Egypt Must Not Rely on Its Army to Bring Democracy

Scarcely a month after the coup d’état that brought down President Mohamed Morsi and the Muslim Brotherhood, Egypt’s army, hailed as saviours by millions of citizens fearful of Islamism, seems to be rewriting the terms of transition to an inclusive democracy. After the rapture, the Tamarod (rebellion) movement that repossessed Tahrir Square should brace for a hard landing. Tamarod regrouped the vital forces that brought down Hosni Mubarak’s dictatorship in 2011, remobilising against the Brothers’ divisive drive to reshape Egypt in their own image and occupy its buckled institutions with loyal Islamists. But these rebels allied with supporters of the ancien régime they had dreamt of sweeping away.

The army, in the benign narrative of the past month’s turmoil, did its patriotic duty and merely delivered the coup de grâce on behalf of an adoring nation. Egypt would thereby get a second chance to relaunch the revolution. The generals, all starch and sharp creases, and their grasping incompetence during the first stage of the transition from the Mubarak order forgotten, would reboot Egypt.

Always a delusion, that vision was cut to pieces in Saturday’s dawn attack on a Cairo sit-in of Morsi loyalists, which human rights groups suggest was a massacre executed by security forces. After army chief Abdel Fattah al-Sisi called on Egyptians on Wednesday last week to take over the streets and give him a “mandate” to confront “violence and potential terrorism”, the scores killed became a chronicle of deaths foretold. Under the old, if implausible script, the army had suspended the constitution and set up a caretaker government to produce an inclusive constitution and a fair electoral law, after which there would be new parliamentary and presidential elections. Now, it seems, Gen Sisi has sensed greatness, giddied by the masses that came out to assist the Brotherhood’s political suicide.

The general’s picture is plastered all over Egypt, and the army, the country’s paramount institution, is swelled by a surge of popular support. Why would he not try to ride this populist wave and maybe, as siren voices in Cairo are starting to hint, even seek the presidency for himself? Even if he does not, the army is clearly determined to secure its power, privileges and prestige in the country’s political and economic affairs – just as it did not just under Mr Mubarak but with Mr Morsi.

The Islamist-inspired constitution that the Brotherhood and its Salafi allies rammed through in December not only enshrined but extended the powers of the military, part of the Morsi government’s misfired attempt to co-opt the “deep state” behind the Mubarak regime and the six decades of army-backed dictatorship that began with Gamal Abdel Nasser, the pan-Arab nationalist titan whose rhetoric Gen Sisi now dimly echoes.
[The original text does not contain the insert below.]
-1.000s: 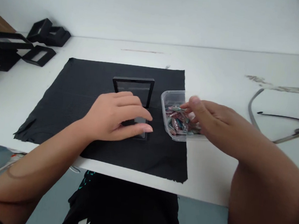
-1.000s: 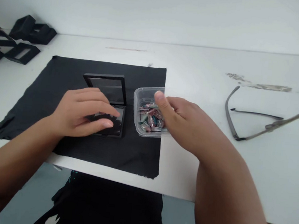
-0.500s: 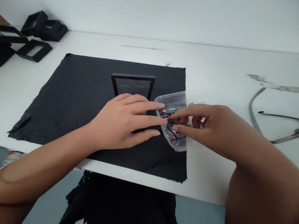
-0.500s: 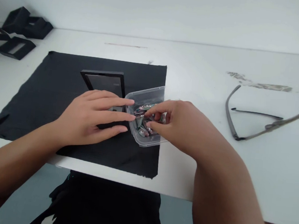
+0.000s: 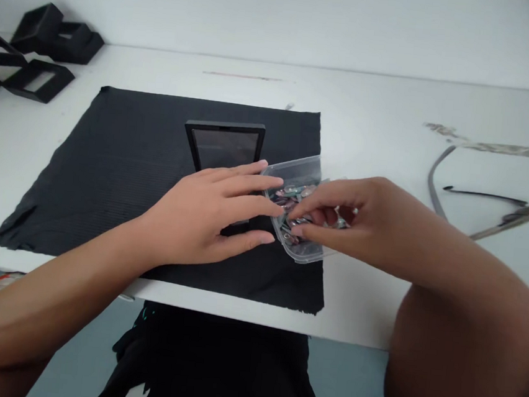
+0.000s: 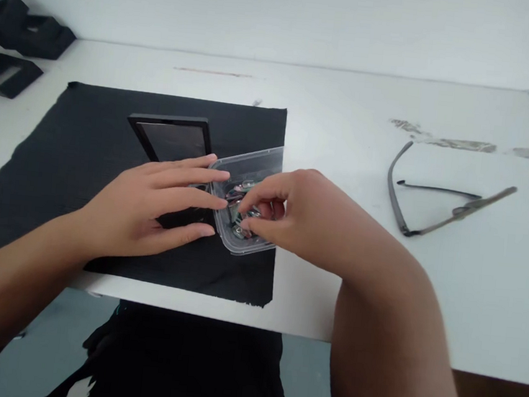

Without Mr Morsi’s preternatural ability to unite his enemies it looks likely that the coalition of liberals and leftists, minorities and secular youth that marched against him will fragment, keeping the general and his military populism centre stage.

Look, for instance, at General Mohamed Ibrahim. He is, paradoxically, a holdover from the last Morsi cabinet but heads an interior ministry being alarmingly revitalised along Mubarak regime lines. On Sunday he claimed the armed forces have “popular support and a legal mandate” to lead Egypt into “a new dawn”. More substantively, Gen Ibrahim has resurrected the political and “religious” crime units of Amn al-Dawla or State Security – the most infamous of the old regime’s secret police agencies, with a vast army of political low-lifes and informers at its command. Disbanded in March 2011, its operatives are suspected by some to be behind several subsequent provocations adding to Egypt’s chronic instability – and now they are back. Is this the transition imagined by the liberals and the left – reconsecrating the security state?

Egypt’s secular forces are in danger of making one of the Brotherhood’s fundamental mistakes: relying on the army rather than their fellow citizens. They keep sloganeering that the army and the people are “one hand”. The security forces are meanwhile criminalising a big slice of society, by shooting Islamists, shutting their media and bringing fanciful charges against Mr Morsi – an elected president if one who failed serial democratic litmus tests – ranging from murder to espionage. If this continues, the generals will give a “martyrdom premium” to Islamists, rarely more than a quarter of the electorate, while secular forces with greater potential support are struggling to crystallise. Driving the Brotherhood underground, moreover, is a sure fire way of inciting the terrorism the army says it is fighting.

It might help to moderate the generals’ ambitions if the US made clear that its annual $1.3bn stipend for the army, sacrosanct since Egypt made peace with Israel in 1979, is now contingent on a transition to democracy that includes the now-demonised Islamists. Holding up the delivery of a few jets will not get their attention. They understand the difference between the pro-forma tut-tutting and the nudges and winks encouraging them to get a grip.

The Egypt that is reaching for the future has shown it can mobilise with extraordinary élan. It now needs to match its prowess in the streets by organising to win power at the ballot box, rather than rely on the pharaoh-makers in uniform. The military is not the gateway to a liberal future – and there is room in jail for all its opponents.